Said Lamb of a few of those passing game struggles: "I feel like the biggest problem for us last year was we were never on, well, we were on the same page but not as often as we want. There was a ton of brutal mistakes."
No kidding.
So the unknown answers to the questions the Cowboys will be seeking once hitting the ground next week at their River Ridge Sports Complex in Oxnard are these:
· How well will running back Tony Pollard handle the load if Elliott indeed is not around, knowing that Zeke's 558 offensive snaps, only 11 fewer than Pollard's, and his 12 rushing touchdowns, must be replaced by either Pollard taking on more responsibility or by guys currently on the roster like Malik Davis, Rico Dowdle and sixth-round pick Deuce Vaughn.
· Then there is moving on from offensive coordinator and play-caller Kellen Moore, now with the Chargers. McCarthy is installing more of his type of offense and will be calling the plays for the first time with the Cowboys, assisted by new offensive coordinator Brian Schottenheimer. That change must be for the better.
· With a healthy veteran Tyron Smith back, along with Tyler Smith and at some point Terence Steele, the Cowboys must decide who plays tackle. And they did actually work at times in the offseason with Tyron at left tackle and Tyler moving in at the vacant left guard. But then much of that will depend on if Steele is ready for the start of the season following his ACL repair, and if he is, then do the Cowboys have a better alternative at left guard than what Tyron Smith has left at left tackle. And then there is right guard, where the financially disgruntled Zack Martin is threatening to withhold his training camp services trying to leverage his All-Pro availability into a pay raise.
· Then there is tight end, where the Cowboys don't seem too fazed by the loss of Schultz, feeling confident that fourth-rounder Jake Ferguson and rookie free agent Peyton Hendershot, both added last year, plus the versatile veteran Sean McKeon and the addition of 2023 second-round selection Luke Schoonmaker, will more than adequately handle the job.
· Alas, kicker, where the Cowboys finished the offseason with only Vizcaino before adding Aubrey, the former professional soccer player who has kicked the past two seasons for Birmingham of the USFL. But as special teams coach John Fassel said during the offseason when asked about the kicker conundrum, it's "Vizcaino and everybody else on earth not with another team." Consider Aubrey one of those candidates. Will be an interesting camp, especially during those special teams kicking sessions.
And then, we would be remiss if not pointing out where oh where will Micah Parsons be. He's an ace up the sleeve for Quinn, who knows he can rotate him from linebacker to defensive end to who knows where else since Parsons said he just might play "eight" different spots. And heck, who knows? Keep an eye on the goal line for one of those eight if there is no Elliott since the two-time defensive Pro Bowler Parsons was a 1,000-yard running back as well in high school.
So, another 12-win season?
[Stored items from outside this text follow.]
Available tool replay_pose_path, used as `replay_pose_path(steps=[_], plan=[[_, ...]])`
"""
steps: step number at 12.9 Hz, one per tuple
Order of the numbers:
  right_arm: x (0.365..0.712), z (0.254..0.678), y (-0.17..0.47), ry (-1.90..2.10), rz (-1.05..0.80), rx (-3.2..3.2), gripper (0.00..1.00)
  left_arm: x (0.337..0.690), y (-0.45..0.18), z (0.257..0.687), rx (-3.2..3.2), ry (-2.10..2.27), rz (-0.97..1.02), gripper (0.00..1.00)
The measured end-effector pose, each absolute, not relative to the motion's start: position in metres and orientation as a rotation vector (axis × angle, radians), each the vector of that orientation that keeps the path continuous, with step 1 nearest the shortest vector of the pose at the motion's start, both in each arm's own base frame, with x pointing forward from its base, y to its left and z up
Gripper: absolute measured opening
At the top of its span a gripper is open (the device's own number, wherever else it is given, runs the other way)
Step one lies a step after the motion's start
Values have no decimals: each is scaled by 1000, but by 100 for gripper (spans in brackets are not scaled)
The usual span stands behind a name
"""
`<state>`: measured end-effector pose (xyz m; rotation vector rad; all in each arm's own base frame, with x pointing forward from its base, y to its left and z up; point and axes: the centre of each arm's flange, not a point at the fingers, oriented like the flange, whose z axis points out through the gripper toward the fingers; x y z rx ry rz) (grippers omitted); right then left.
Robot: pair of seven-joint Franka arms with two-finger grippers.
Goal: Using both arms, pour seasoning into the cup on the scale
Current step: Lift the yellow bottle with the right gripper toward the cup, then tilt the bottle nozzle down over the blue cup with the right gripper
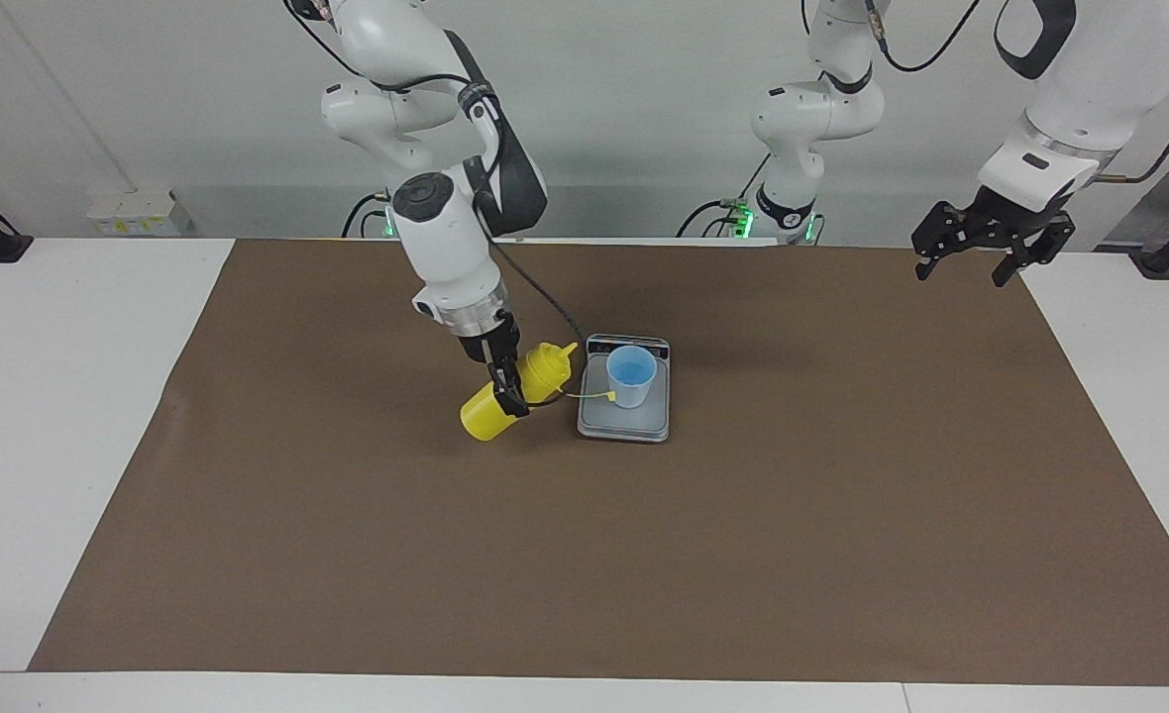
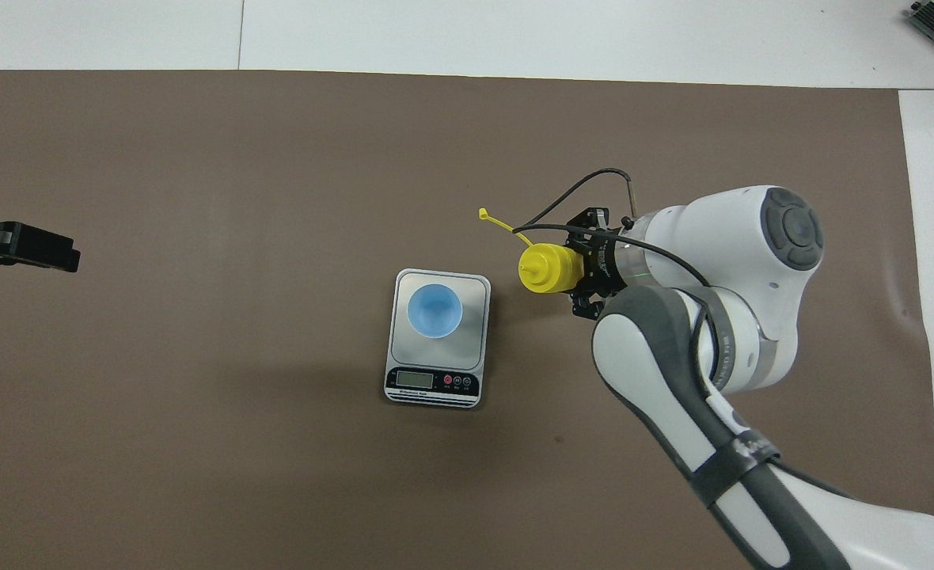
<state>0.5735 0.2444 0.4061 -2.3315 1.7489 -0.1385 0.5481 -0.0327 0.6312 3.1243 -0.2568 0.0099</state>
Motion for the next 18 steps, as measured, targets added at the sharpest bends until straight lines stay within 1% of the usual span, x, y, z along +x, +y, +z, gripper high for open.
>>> replay_pose_path(steps=[6,10,13,15,18], plan=[[561,407,282,1457,-631,-2626,52,548,-34,630,3124,-259,6,100],[562,425,310,1425,-905,-2540,52,548,-34,630,3124,-260,3,100],[558,417,342,1276,-1133,-2537,52,548,-34,630,3124,-260,2,100],[557,403,363,1148,-1258,-2553,52,548,-34,630,3124,-260,2,100],[557,402,386,1074,-1375,-2528,52,548,-34,630,3124,-260,1,100]])
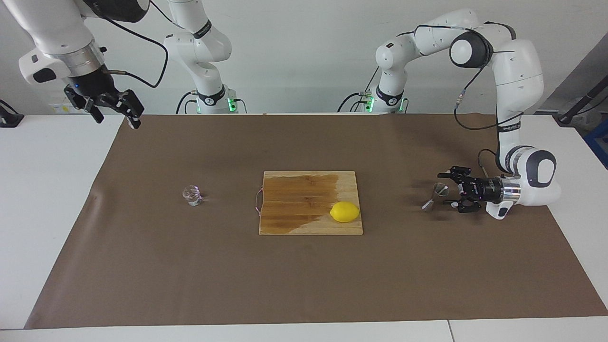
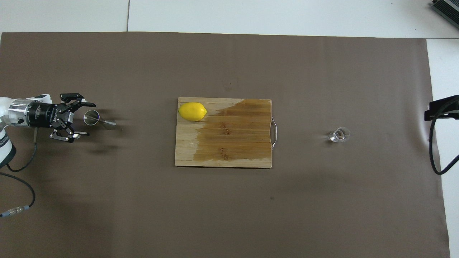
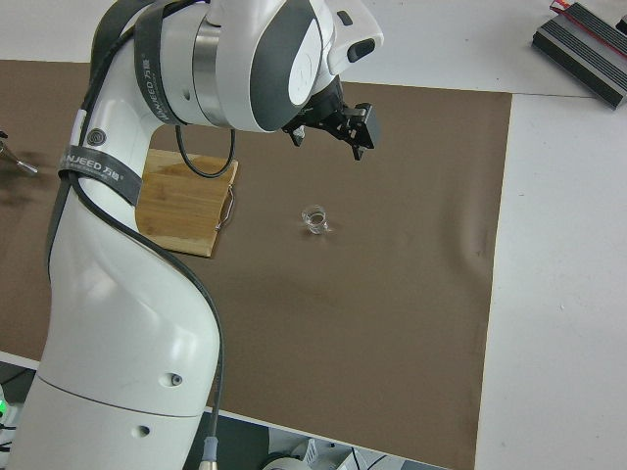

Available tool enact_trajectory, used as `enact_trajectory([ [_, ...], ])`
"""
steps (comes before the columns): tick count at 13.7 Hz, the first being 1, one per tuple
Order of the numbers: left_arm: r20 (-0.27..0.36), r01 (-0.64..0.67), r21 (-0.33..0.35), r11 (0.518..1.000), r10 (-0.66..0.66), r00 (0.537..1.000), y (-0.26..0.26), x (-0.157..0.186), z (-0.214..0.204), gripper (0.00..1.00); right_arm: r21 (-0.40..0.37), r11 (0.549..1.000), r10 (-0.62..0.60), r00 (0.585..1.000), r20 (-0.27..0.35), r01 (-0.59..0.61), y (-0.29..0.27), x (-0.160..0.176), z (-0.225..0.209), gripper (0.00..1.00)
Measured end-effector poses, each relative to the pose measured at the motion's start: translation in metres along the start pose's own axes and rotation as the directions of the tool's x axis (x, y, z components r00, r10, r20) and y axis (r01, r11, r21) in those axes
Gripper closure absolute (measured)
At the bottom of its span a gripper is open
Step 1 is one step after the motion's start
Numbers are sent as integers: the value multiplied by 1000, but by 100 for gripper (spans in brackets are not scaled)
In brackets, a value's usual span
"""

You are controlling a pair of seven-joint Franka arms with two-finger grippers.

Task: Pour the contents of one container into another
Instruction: 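Close the left gripper on the small metal cup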

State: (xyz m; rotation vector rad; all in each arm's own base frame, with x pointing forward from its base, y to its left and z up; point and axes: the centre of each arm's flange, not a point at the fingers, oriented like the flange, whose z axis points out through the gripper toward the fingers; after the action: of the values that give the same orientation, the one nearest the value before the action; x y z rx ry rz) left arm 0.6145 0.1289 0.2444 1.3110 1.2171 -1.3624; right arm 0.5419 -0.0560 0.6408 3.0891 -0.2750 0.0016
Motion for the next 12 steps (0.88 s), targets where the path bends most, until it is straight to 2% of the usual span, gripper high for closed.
enact_trajectory([
  [12,41,-23,2,1000,23,999,-1,17,5,0,0,1000,0,1000,0,0,0,0,0,0],
])
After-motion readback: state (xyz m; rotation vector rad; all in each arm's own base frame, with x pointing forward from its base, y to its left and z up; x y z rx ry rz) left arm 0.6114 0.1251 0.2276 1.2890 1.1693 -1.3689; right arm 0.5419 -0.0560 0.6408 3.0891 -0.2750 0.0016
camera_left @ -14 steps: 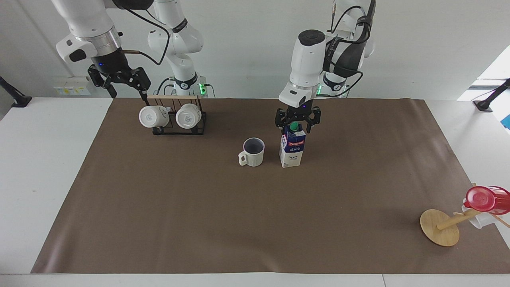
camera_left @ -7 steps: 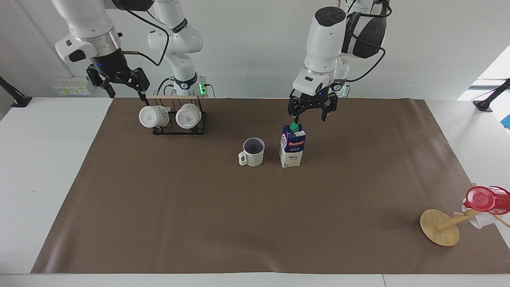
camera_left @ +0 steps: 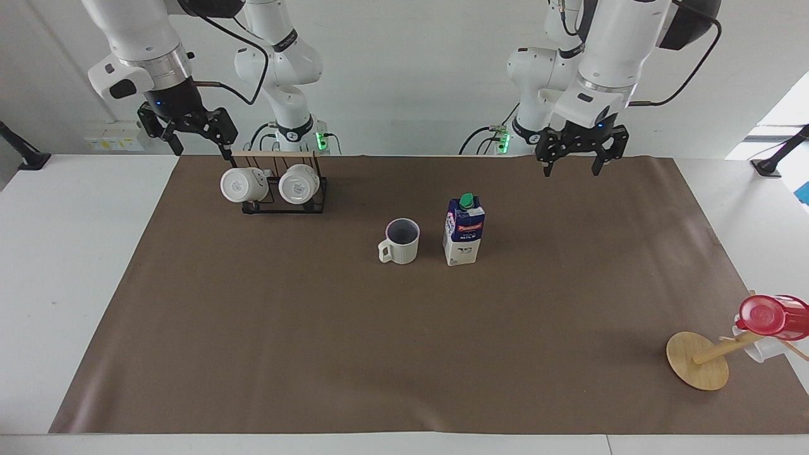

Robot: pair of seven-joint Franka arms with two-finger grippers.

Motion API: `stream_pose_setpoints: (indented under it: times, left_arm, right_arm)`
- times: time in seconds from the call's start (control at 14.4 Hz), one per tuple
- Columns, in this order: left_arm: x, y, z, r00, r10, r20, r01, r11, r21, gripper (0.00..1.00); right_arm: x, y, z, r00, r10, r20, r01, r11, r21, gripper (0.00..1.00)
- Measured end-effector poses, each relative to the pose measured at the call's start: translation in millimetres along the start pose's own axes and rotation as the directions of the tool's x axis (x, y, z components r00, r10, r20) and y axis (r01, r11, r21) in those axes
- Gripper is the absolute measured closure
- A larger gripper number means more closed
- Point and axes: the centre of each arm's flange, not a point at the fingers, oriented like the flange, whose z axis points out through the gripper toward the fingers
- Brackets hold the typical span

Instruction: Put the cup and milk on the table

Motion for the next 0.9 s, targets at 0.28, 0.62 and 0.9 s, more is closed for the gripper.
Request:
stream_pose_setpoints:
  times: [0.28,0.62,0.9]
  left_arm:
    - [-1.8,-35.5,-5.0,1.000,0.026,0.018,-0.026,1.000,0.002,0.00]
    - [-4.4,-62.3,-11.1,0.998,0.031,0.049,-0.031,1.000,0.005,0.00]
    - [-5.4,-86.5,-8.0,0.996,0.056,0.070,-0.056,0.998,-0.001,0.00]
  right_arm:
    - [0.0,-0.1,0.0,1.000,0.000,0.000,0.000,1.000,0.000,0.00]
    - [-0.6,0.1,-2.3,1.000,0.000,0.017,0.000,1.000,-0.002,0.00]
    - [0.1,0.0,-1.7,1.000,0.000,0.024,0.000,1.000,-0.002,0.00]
An even better offense? The defense taking the next step?
That's what we go to training camp to find out, and to see if these Cowboys are resilient enough to handle coming up short last year, probably a better way to classify the 2022 season than using the F-word. To see if they can handle starting out at base camp this time around still yearning to reach the summit.
Because as secondary coach Joe Whitt Jr. puts it, "What we did last year really doesn't guarantee us anything for next year. What the 2023 Dallas Cowboys will be, we'll see."
And you can sure say that's so, Joe.